__Directions for this task__. Going through the entries, how many lines include the string "image"? Answer only with the number.

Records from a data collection
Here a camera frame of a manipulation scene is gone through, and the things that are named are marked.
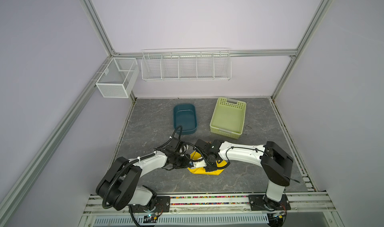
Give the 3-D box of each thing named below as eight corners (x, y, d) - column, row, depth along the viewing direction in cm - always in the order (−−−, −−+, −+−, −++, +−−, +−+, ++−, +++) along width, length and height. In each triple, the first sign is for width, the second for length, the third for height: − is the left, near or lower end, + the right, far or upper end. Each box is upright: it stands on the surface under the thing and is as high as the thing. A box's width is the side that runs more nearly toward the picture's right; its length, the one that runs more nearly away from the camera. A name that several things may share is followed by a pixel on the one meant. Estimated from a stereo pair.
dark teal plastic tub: (172, 134, 102) (170, 129, 97) (175, 109, 117) (174, 103, 112) (197, 134, 102) (197, 129, 97) (197, 109, 117) (197, 103, 112)
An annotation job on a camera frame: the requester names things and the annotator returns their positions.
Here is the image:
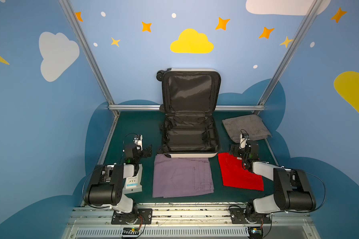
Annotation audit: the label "red t-shirt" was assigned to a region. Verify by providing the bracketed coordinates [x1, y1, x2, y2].
[218, 152, 264, 191]

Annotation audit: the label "grey towel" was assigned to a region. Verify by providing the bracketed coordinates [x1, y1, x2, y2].
[222, 115, 272, 143]

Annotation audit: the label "purple pants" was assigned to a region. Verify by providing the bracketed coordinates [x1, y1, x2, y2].
[153, 154, 214, 198]

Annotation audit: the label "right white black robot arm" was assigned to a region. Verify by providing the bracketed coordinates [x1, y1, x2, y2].
[229, 139, 318, 217]

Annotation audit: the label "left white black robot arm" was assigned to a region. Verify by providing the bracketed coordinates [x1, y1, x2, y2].
[82, 143, 152, 214]

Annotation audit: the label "white wet wipes pack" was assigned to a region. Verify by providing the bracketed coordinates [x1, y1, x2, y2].
[123, 164, 143, 194]

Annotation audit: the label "rear aluminium crossbar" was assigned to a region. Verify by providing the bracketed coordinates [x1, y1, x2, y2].
[108, 104, 265, 112]

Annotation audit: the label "open black white suitcase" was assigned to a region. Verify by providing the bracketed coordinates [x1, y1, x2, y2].
[156, 68, 221, 158]

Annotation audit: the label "left small circuit board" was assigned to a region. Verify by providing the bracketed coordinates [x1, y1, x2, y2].
[121, 228, 142, 238]

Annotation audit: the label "small circuit board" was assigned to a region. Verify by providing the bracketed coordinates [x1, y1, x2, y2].
[248, 227, 263, 239]
[121, 228, 142, 238]

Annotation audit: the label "right small circuit board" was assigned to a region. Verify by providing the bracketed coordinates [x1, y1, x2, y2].
[248, 227, 263, 239]

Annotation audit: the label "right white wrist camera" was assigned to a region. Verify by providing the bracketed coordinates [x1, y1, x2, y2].
[239, 133, 249, 149]

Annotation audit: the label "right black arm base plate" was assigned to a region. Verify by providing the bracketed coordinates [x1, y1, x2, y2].
[228, 206, 271, 224]

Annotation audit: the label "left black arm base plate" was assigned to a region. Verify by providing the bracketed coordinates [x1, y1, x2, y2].
[111, 208, 153, 225]

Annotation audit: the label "aluminium front rail frame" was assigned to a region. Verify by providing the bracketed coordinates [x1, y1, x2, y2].
[62, 202, 320, 239]

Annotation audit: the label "right aluminium frame post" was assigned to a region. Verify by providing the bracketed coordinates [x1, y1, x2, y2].
[257, 0, 324, 108]

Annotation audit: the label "aluminium frame post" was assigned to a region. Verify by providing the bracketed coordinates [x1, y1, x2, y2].
[257, 0, 324, 108]
[59, 0, 114, 105]

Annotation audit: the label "left aluminium frame post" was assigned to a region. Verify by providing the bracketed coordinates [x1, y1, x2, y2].
[59, 0, 114, 105]

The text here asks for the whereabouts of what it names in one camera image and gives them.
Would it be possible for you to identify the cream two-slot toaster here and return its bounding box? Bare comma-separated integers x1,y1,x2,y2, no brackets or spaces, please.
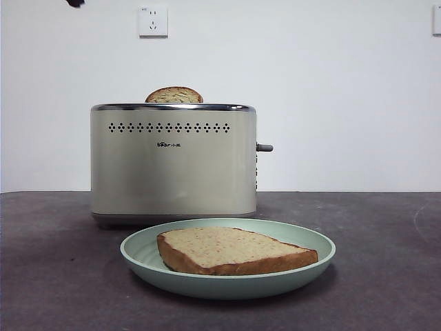
90,102,274,230

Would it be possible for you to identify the small brown bread slice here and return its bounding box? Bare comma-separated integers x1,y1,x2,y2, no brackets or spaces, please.
144,87,205,104

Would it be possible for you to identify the pale green round plate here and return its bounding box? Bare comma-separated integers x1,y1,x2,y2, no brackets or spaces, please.
119,217,337,301

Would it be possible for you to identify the large brown bread slice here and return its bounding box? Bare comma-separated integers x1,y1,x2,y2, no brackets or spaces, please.
156,226,320,277

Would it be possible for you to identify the white wall power socket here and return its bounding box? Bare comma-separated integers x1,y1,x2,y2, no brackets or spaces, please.
139,5,170,39

__Output for this task__. 2